Dwayne Johnson and Zac Efron in “Baywatch.” (Frank Masi/SMPSP via Paramount Pictures) It was weird enough last year when the former professional wrestler and world-famous actor Dwayne Johnson Instagrammed a lighthearted piece I’d written about his possible path to the presidency. It got even odder this week when GQ published a fascinating profile of Johnson by the inimitable Caity Weaver, in which that column became part of the narrative in which Johnson started taking the prospect of public office more seriously. So I guess if President Johnson is inaugurated in early 2021 or 2025 or whenever, the first line in my eventual obituary will be assured. Lest you think I’m taking this too seriously, please rest assured that I’m amused by this and not assuming that I’ve become a president-maker. But if celebrity candidates are going to become a regular feature of American politics, I do think folks on both sides of the aisle need to start planning to get them substantive policy advice, smart advisers and help sorting out their positions.
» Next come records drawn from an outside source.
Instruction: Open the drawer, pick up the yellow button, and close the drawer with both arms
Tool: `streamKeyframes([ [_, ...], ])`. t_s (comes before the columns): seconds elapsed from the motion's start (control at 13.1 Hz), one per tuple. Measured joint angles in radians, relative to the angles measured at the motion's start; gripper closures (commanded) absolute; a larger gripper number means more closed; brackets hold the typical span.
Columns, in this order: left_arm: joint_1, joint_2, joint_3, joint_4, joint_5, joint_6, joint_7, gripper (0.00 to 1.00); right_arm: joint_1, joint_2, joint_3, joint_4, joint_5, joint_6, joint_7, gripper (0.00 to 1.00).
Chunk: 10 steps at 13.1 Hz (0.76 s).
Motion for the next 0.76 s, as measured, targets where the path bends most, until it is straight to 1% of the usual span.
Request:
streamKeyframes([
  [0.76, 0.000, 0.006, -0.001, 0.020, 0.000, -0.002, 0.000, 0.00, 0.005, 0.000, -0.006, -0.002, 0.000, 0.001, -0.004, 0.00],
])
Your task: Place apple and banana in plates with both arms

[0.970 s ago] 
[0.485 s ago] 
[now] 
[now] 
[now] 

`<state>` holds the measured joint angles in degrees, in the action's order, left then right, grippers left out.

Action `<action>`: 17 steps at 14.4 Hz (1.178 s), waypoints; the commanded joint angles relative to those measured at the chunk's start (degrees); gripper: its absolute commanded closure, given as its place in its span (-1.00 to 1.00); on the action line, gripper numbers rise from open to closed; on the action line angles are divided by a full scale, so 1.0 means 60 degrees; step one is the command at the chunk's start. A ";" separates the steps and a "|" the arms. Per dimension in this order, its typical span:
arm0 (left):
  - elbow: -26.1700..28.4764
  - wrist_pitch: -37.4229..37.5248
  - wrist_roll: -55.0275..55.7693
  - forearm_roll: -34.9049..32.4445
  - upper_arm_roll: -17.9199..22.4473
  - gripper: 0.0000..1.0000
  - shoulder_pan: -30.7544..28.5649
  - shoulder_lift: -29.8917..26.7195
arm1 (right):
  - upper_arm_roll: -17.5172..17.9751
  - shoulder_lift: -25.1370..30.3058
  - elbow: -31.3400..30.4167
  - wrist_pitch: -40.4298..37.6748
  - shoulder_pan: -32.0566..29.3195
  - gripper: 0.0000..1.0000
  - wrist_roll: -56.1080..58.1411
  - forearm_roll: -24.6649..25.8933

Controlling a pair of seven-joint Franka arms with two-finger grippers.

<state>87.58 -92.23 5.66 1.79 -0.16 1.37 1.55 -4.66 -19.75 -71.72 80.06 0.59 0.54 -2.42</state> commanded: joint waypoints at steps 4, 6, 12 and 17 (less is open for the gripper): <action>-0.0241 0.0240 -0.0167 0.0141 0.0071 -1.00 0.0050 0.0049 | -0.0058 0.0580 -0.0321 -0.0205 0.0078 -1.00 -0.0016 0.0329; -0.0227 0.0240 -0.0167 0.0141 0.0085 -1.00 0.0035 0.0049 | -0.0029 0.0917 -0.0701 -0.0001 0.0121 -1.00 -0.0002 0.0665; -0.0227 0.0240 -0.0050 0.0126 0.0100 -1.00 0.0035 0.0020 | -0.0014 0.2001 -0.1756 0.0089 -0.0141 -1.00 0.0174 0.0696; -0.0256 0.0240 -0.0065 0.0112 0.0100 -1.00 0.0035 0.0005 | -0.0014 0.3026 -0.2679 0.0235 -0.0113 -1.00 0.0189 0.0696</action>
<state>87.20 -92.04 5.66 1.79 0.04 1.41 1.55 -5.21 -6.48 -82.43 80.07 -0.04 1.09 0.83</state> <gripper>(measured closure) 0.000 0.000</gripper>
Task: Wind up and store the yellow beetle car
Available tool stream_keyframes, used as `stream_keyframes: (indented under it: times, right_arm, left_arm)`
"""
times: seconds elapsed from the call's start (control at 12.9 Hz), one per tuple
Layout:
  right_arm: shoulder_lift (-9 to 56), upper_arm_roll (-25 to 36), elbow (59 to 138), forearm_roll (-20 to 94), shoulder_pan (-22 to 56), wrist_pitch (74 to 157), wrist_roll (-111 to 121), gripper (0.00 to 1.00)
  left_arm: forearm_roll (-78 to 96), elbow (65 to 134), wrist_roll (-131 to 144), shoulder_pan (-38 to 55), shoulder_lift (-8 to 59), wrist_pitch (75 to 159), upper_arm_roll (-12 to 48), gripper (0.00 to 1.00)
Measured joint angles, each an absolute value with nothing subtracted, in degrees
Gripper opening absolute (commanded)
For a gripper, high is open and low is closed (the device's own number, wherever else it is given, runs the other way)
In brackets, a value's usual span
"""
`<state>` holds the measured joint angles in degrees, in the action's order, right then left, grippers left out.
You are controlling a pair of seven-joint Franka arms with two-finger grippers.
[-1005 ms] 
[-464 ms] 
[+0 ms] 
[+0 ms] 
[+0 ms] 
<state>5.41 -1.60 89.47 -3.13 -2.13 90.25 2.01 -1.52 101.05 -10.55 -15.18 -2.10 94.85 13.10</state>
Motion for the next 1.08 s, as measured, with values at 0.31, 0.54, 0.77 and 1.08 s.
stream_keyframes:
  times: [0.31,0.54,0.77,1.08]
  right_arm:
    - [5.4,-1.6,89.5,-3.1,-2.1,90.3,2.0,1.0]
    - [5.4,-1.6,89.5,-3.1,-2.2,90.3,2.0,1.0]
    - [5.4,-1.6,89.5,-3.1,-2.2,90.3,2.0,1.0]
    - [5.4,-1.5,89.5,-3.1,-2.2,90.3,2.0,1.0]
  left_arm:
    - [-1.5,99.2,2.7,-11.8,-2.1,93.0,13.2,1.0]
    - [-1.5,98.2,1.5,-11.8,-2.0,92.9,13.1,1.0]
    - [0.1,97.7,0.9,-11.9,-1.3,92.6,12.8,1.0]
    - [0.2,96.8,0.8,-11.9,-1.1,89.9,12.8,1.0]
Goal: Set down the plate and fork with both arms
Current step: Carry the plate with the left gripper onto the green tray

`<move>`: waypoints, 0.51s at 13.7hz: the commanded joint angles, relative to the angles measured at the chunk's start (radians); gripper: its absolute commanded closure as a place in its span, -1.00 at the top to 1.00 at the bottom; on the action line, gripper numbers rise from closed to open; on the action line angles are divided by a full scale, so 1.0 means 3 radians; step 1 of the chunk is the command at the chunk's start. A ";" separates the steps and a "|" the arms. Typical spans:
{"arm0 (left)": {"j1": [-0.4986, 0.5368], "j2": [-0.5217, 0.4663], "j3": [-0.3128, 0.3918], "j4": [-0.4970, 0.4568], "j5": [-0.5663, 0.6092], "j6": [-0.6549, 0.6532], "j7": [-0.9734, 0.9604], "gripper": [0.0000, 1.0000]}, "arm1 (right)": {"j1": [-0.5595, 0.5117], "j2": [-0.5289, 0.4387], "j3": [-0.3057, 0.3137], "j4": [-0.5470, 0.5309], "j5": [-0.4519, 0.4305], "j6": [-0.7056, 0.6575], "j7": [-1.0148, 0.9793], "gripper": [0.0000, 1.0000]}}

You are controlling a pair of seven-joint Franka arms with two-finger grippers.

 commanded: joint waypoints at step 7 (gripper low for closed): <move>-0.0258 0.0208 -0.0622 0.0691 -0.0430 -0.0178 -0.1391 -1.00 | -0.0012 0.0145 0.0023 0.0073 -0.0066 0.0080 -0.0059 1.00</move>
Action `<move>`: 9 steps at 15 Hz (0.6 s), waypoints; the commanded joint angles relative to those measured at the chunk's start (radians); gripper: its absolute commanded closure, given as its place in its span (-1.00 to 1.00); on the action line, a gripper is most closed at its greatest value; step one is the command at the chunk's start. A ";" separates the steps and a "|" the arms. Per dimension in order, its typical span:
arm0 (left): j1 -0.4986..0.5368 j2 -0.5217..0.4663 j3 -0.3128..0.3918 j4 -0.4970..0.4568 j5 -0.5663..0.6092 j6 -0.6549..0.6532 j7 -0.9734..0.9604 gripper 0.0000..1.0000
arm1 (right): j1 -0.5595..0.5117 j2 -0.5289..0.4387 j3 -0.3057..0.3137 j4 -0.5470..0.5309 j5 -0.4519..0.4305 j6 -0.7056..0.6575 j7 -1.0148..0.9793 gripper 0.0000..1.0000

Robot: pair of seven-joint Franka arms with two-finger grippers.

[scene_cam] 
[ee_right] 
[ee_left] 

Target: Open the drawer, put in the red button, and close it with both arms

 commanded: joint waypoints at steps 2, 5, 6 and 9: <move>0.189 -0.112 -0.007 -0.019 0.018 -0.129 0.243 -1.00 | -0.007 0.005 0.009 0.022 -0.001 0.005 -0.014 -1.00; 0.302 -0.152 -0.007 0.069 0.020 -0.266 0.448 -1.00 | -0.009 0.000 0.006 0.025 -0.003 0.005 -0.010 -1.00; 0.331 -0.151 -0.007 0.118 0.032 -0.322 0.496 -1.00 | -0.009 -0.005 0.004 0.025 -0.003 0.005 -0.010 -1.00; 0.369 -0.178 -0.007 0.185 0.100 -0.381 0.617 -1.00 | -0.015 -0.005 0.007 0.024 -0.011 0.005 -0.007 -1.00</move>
Donald Trump’s challenge to traditional Republican orthodoxies and the party alignment in American politics was largely the result of carelessness and chaos. But that doesn’t mean someone such as Johnson, who is registered as an independent, couldn’t pursue some of these ideas in a more considered, deliberate way. And in this unsettled era, it’s also worthwhile to make sure that politically-engaged celebrities get advice that will keep them far away from damaging conspiracy theories and discredited ideas. At a moment when science is under threat, for example, it’s a shame to see prominent, articulate people espousing discredited anti-vaccine nonsense. For the integrity of our public discourse and the sake of our national unity, both progressives and conservatives need to avoid the sort of conspiratorial thinking and ugly rhetoric that dominated Trump’s celebrity campaign for the presidency. So if Johnson is talking about running for office in public, I hope he’s shopping for policy wonks in private. It might not take more than an astronomically high Q score to win the presidency. But it definitely takes more than popularity to succeed in the office.